Task to complete: If a line holds the word "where", copy it from the entries.

Source data
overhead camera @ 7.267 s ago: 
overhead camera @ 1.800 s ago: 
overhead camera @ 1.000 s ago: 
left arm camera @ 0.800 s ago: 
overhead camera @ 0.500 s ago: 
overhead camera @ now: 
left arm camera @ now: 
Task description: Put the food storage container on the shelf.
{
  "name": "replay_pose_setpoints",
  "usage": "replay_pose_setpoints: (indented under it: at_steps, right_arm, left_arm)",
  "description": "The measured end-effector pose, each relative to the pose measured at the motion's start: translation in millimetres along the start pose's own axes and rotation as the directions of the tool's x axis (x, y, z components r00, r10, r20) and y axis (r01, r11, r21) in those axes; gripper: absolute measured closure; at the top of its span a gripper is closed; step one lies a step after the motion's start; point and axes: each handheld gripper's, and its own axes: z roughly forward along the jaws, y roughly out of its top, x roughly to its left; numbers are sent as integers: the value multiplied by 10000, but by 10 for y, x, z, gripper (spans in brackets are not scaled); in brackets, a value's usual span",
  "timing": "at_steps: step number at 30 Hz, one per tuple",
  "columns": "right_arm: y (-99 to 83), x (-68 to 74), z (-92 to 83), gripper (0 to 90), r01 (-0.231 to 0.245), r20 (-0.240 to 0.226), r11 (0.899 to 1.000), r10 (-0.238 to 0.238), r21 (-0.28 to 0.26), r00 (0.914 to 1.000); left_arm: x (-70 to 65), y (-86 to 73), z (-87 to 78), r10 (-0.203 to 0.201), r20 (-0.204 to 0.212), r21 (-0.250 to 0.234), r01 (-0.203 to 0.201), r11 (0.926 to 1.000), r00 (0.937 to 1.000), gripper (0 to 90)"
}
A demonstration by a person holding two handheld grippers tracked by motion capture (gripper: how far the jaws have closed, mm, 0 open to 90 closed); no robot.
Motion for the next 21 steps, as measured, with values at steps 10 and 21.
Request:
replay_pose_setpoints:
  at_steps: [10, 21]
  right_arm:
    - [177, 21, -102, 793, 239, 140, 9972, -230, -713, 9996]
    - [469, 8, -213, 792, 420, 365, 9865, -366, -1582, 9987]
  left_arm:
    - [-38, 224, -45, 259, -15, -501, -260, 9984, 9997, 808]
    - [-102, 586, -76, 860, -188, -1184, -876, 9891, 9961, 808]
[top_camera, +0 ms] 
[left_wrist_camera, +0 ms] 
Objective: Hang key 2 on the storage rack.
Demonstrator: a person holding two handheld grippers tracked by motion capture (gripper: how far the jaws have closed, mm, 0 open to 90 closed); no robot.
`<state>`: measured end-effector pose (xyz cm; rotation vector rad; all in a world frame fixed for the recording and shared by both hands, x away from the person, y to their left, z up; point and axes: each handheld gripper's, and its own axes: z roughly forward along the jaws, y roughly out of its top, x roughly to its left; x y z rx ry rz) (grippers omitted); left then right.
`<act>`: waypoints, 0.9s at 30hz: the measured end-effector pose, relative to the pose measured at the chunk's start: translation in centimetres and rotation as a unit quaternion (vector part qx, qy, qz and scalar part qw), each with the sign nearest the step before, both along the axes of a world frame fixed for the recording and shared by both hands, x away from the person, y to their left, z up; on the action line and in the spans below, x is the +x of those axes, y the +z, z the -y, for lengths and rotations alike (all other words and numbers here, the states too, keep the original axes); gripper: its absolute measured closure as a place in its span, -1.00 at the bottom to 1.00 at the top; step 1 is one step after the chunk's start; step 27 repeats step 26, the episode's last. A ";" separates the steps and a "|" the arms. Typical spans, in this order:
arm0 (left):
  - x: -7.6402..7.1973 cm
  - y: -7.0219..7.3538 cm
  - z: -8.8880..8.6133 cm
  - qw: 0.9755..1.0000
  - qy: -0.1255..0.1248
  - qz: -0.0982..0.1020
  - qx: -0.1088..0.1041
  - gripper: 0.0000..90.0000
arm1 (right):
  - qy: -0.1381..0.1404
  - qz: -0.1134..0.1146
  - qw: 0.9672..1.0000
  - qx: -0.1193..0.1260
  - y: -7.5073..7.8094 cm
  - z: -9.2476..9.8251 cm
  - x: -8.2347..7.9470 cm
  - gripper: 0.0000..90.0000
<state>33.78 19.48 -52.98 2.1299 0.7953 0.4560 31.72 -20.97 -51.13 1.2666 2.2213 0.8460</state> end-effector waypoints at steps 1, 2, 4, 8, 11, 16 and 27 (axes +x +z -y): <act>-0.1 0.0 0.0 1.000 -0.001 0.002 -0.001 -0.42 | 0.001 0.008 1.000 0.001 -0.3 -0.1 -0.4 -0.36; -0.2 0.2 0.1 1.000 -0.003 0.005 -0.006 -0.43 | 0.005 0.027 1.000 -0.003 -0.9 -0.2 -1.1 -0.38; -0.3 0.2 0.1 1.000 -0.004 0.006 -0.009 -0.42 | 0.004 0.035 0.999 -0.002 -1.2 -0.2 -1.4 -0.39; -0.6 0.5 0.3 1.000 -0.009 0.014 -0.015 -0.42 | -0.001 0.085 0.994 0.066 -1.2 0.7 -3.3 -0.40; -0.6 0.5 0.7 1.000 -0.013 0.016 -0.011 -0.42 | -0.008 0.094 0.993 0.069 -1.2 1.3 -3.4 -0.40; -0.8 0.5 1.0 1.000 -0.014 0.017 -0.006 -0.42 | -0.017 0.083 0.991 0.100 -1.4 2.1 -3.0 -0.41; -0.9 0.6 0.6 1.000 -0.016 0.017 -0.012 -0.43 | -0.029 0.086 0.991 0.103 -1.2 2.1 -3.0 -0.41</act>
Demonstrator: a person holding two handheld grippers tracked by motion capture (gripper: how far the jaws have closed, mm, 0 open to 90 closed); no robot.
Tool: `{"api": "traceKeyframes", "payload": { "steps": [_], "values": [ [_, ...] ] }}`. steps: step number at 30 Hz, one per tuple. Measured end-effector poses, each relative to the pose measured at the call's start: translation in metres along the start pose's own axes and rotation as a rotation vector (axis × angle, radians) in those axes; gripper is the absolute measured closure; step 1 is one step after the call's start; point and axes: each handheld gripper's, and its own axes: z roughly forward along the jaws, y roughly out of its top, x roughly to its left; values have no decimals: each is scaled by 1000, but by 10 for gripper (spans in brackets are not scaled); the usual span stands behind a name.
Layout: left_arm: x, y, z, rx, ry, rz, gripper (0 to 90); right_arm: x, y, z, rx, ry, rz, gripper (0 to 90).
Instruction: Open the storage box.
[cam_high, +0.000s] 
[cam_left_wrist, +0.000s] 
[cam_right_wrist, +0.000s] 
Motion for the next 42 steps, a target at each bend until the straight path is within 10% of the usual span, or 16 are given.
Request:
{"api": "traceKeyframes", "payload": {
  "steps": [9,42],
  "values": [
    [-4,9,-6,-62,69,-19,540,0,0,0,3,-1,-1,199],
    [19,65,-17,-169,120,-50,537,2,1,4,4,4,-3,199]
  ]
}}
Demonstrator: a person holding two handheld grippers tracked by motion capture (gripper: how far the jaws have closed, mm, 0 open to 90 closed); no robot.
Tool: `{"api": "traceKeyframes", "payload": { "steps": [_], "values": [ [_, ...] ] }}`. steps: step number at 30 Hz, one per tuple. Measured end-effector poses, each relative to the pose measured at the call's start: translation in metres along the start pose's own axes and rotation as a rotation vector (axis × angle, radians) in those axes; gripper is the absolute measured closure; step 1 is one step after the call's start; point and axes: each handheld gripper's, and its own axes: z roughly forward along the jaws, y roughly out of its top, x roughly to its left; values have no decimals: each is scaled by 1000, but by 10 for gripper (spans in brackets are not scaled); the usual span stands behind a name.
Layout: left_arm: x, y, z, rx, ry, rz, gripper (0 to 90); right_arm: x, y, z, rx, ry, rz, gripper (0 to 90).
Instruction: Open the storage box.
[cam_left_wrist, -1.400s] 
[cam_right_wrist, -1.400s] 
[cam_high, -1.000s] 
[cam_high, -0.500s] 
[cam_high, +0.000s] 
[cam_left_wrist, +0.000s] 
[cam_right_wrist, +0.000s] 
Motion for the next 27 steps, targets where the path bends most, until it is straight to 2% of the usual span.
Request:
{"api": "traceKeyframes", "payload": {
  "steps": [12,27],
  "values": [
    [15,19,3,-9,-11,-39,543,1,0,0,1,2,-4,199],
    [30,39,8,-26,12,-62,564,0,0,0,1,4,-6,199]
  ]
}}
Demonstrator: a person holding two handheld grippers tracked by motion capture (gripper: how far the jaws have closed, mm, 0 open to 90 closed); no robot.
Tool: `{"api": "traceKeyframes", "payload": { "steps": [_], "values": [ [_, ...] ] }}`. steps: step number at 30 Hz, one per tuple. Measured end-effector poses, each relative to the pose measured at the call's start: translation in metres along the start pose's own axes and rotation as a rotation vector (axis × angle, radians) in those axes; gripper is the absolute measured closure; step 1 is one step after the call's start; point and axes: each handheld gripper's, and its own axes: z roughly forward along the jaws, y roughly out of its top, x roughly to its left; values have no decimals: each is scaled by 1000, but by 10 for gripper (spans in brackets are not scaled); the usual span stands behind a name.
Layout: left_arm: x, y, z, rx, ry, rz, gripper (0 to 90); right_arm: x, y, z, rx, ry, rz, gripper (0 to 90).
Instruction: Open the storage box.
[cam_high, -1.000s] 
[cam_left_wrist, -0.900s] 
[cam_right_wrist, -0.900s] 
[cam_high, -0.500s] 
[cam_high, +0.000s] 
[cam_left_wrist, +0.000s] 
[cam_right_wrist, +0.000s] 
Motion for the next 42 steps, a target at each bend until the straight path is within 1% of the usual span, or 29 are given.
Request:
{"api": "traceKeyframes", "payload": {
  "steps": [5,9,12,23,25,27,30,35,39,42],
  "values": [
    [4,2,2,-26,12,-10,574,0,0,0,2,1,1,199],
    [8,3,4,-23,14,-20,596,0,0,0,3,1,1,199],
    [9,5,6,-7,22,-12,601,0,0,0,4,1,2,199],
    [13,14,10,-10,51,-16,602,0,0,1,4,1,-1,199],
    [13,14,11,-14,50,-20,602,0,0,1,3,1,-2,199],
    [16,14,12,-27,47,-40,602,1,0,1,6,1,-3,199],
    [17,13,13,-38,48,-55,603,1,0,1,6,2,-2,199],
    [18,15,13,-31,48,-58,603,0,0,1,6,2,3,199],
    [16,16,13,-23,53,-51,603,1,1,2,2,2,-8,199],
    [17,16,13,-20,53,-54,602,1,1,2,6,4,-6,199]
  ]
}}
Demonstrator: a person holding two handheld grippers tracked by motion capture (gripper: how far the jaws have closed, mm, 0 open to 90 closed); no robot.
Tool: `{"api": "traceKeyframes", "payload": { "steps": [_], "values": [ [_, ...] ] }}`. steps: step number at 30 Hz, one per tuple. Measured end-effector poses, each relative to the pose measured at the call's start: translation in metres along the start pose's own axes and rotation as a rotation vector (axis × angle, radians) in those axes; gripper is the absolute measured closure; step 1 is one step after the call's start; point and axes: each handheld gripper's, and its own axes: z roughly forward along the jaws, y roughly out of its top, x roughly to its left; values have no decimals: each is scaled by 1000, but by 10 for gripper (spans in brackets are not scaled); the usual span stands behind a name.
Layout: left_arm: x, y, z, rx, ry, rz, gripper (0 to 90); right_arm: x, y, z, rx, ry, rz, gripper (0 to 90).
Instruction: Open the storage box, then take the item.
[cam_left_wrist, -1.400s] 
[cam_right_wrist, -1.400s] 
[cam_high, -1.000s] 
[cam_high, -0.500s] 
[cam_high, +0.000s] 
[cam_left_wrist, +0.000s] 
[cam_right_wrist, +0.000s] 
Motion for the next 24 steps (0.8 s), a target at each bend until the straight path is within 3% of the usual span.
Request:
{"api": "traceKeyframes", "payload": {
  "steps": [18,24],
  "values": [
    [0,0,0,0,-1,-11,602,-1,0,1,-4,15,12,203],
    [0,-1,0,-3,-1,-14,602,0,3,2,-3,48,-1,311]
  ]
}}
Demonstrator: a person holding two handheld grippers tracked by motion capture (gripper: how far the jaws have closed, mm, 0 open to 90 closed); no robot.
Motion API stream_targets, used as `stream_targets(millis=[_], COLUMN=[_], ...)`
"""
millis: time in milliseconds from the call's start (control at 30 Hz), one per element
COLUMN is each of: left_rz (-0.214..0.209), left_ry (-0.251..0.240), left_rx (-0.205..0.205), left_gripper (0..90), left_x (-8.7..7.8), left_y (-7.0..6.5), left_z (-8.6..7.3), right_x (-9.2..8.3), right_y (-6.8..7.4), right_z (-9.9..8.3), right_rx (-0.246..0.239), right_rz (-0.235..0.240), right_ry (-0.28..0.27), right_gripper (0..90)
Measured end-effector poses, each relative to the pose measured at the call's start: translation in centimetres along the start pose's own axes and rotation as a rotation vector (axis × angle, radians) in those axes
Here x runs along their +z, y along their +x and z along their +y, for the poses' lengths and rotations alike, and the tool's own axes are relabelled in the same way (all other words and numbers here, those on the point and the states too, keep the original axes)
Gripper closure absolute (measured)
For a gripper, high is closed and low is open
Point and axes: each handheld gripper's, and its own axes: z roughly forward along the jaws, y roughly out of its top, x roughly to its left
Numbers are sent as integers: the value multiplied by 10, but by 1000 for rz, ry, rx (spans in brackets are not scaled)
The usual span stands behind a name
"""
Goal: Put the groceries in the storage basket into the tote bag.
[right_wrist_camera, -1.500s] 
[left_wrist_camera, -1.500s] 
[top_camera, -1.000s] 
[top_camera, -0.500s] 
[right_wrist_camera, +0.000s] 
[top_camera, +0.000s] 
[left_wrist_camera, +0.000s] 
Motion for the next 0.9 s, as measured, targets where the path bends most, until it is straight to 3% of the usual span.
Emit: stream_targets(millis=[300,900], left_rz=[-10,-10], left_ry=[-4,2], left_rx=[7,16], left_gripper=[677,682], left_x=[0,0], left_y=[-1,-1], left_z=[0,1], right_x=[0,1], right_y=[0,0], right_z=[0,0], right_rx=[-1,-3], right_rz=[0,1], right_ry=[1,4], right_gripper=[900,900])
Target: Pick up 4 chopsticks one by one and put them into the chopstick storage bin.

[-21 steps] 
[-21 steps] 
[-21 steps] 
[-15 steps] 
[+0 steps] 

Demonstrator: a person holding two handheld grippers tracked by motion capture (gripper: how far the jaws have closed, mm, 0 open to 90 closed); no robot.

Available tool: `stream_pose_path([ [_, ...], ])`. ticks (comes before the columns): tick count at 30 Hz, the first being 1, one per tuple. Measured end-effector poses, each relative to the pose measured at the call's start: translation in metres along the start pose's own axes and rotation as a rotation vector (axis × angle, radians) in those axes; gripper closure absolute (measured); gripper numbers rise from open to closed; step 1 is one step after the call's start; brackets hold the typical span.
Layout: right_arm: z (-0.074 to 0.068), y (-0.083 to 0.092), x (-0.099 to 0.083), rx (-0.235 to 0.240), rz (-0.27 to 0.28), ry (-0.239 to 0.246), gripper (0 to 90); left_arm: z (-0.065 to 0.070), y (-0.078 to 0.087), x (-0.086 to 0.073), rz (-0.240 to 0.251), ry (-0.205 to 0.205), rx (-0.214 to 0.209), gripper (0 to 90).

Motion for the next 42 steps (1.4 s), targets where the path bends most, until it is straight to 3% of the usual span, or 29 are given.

Task solution:
Motion for the next 27 steps, targets where the path bends most, until it is straight to 2% of the usual span.
Motion for the next 0.9 s, as measured, targets where the path bends most, until it is straight to 3% of the usual span.
Motion for the next 42 steps (1.4 s), targets where the path bends most, until it is straight to 3% of the usual span, or 29 are given.

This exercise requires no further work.